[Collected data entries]
BEGIN
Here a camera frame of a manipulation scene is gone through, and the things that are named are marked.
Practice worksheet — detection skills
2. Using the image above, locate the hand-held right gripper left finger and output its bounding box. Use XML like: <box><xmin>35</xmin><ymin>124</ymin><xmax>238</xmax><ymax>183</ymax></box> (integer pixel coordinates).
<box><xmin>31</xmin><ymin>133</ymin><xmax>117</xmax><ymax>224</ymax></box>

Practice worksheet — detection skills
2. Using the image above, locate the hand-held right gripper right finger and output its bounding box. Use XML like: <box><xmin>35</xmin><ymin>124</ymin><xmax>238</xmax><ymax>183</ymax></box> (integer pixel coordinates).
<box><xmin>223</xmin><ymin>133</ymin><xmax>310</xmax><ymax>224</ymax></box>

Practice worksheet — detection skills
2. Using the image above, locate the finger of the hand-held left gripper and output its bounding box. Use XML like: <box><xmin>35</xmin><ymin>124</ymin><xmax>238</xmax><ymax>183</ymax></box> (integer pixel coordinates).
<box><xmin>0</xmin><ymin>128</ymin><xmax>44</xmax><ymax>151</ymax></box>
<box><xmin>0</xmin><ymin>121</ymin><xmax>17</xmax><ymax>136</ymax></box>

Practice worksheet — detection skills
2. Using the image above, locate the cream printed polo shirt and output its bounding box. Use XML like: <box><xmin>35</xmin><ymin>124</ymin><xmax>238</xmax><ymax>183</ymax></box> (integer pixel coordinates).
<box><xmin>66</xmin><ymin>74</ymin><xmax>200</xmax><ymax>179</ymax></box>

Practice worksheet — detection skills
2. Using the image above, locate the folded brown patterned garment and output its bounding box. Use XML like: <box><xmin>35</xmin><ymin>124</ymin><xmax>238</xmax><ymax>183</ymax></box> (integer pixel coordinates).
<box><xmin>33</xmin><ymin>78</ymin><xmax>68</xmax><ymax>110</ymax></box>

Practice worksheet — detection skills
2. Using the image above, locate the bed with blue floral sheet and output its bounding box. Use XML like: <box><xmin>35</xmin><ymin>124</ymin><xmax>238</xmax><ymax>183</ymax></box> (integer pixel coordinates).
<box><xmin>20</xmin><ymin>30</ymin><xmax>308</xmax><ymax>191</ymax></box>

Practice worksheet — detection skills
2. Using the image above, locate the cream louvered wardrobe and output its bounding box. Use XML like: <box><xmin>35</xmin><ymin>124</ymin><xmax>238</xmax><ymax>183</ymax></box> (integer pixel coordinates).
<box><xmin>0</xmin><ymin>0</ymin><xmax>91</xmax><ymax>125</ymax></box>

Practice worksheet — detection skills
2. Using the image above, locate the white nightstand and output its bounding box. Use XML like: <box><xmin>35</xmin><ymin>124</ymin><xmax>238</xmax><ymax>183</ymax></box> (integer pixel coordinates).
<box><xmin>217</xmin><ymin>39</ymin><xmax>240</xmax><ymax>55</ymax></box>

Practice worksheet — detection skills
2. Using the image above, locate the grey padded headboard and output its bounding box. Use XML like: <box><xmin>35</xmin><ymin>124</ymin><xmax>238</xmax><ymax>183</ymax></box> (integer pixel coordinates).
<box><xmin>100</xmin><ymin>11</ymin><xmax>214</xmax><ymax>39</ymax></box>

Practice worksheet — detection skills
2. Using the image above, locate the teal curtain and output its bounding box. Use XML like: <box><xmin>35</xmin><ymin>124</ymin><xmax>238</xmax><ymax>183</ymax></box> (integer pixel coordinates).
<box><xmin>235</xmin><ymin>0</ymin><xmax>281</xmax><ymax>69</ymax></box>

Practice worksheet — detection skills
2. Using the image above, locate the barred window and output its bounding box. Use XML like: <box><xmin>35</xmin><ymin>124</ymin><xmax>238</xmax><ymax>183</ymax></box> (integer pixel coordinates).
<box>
END
WHAT YOU HAVE TO DO:
Reproduce every record that appears above, keeping the wording exact.

EXPECTED ANSWER:
Here a camera frame of a manipulation scene is gone through, and the things that are named are marked.
Practice worksheet — detection skills
2. Using the image above, locate the hand-held right gripper left finger and output its bounding box. Use XML like: <box><xmin>35</xmin><ymin>124</ymin><xmax>238</xmax><ymax>183</ymax></box> (integer pixel coordinates).
<box><xmin>31</xmin><ymin>133</ymin><xmax>117</xmax><ymax>224</ymax></box>

Practice worksheet — detection skills
2. Using the image above, locate the hand-held right gripper right finger and output its bounding box. Use XML like: <box><xmin>35</xmin><ymin>124</ymin><xmax>238</xmax><ymax>183</ymax></box> (integer pixel coordinates).
<box><xmin>223</xmin><ymin>133</ymin><xmax>310</xmax><ymax>224</ymax></box>

Practice worksheet — detection skills
2. Using the image above, locate the finger of the hand-held left gripper and output its bounding box. Use XML like: <box><xmin>35</xmin><ymin>124</ymin><xmax>238</xmax><ymax>183</ymax></box> (integer pixel coordinates).
<box><xmin>0</xmin><ymin>128</ymin><xmax>44</xmax><ymax>151</ymax></box>
<box><xmin>0</xmin><ymin>121</ymin><xmax>17</xmax><ymax>136</ymax></box>

Practice worksheet — detection skills
2. Using the image above, locate the cream printed polo shirt and output its bounding box. Use XML like: <box><xmin>35</xmin><ymin>124</ymin><xmax>238</xmax><ymax>183</ymax></box> (integer pixel coordinates).
<box><xmin>66</xmin><ymin>74</ymin><xmax>200</xmax><ymax>179</ymax></box>

Practice worksheet — detection skills
2. Using the image above, locate the folded brown patterned garment and output its bounding box. Use XML like: <box><xmin>35</xmin><ymin>124</ymin><xmax>238</xmax><ymax>183</ymax></box> (integer pixel coordinates).
<box><xmin>33</xmin><ymin>78</ymin><xmax>68</xmax><ymax>110</ymax></box>

Practice worksheet — detection skills
2. Using the image above, locate the bed with blue floral sheet and output its bounding box. Use XML like: <box><xmin>35</xmin><ymin>124</ymin><xmax>238</xmax><ymax>183</ymax></box> (integer pixel coordinates).
<box><xmin>20</xmin><ymin>30</ymin><xmax>308</xmax><ymax>191</ymax></box>

Practice worksheet — detection skills
2. Using the image above, locate the cream louvered wardrobe and output its bounding box. Use XML like: <box><xmin>35</xmin><ymin>124</ymin><xmax>238</xmax><ymax>183</ymax></box> (integer pixel coordinates).
<box><xmin>0</xmin><ymin>0</ymin><xmax>91</xmax><ymax>125</ymax></box>

Practice worksheet — detection skills
2. Using the image above, locate the white nightstand and output its bounding box. Use XML like: <box><xmin>35</xmin><ymin>124</ymin><xmax>238</xmax><ymax>183</ymax></box> (integer pixel coordinates).
<box><xmin>217</xmin><ymin>39</ymin><xmax>240</xmax><ymax>55</ymax></box>

Practice worksheet — detection skills
2. Using the image above, locate the grey padded headboard and output its bounding box. Use XML like: <box><xmin>35</xmin><ymin>124</ymin><xmax>238</xmax><ymax>183</ymax></box> (integer pixel coordinates).
<box><xmin>100</xmin><ymin>11</ymin><xmax>214</xmax><ymax>39</ymax></box>

Practice worksheet — detection skills
2. Using the image above, locate the teal curtain and output its bounding box. Use XML like: <box><xmin>35</xmin><ymin>124</ymin><xmax>238</xmax><ymax>183</ymax></box> (integer pixel coordinates).
<box><xmin>235</xmin><ymin>0</ymin><xmax>281</xmax><ymax>69</ymax></box>

Practice worksheet — detection skills
2. Using the image above, locate the barred window and output its bounding box. Use XML like: <box><xmin>35</xmin><ymin>124</ymin><xmax>238</xmax><ymax>183</ymax></box> (integer pixel coordinates).
<box>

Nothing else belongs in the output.